Give back the whole listing exactly as shown.

::::::

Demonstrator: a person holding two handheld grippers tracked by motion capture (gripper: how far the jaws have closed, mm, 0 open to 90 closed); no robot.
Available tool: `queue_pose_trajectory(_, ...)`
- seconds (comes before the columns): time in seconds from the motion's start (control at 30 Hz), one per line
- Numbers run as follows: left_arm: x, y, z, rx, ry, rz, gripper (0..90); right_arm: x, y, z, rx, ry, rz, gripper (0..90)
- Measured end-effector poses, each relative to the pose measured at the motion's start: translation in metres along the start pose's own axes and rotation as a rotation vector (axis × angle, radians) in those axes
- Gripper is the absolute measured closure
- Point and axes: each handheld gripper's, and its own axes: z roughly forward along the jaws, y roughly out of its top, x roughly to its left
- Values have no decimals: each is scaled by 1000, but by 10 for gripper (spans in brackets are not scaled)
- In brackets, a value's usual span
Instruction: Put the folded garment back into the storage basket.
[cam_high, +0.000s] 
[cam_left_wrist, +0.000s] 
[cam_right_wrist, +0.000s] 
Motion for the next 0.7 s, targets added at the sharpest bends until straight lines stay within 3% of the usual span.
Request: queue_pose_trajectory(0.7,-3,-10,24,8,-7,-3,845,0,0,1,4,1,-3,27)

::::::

:: RESULT OF THE EXERCISE ::
Demonstrator: a person holding two handheld grippers tracked by motion capture (gripper: how far the jaws have closed, mm, 0 open to 90 closed); no robot.
Available tool: `queue_pose_trajectory(_, ...)`
- seconds (comes before the columns): time in seconds from the motion's start (control at 30 Hz), one per line
- Numbers run as follows: left_arm: x, y, z, rx, ry, rz, gripper (0..90); right_arm: x, y, z, rx, ry, rz, gripper (0..90)
- Measured end-effector poses, each relative to the pose measured at the motion's start: translation in metres along the start pose's own axes and rotation as a rotation vector (axis × angle, radians) in those axes
- Gripper is the absolute measured closure
- Point and axes: each handheld gripper's, and its own axes: z roughly forward along the jaws, y roughly out of its top, x roughly to its left
- Values have no decimals: each is scaled by 1000, but by 10 for gripper (spans in brackets are not scaled)
- In brackets, a value's usual span
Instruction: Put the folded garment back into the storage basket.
[cam_high, +0.000s] 
[cam_left_wrist, +0.000s] 
[cam_right_wrist, +0.000s] 
Motion for the next 0.7 s, targets added at the sharpest bends until straight lines stay within 3% of the usual span.
Request: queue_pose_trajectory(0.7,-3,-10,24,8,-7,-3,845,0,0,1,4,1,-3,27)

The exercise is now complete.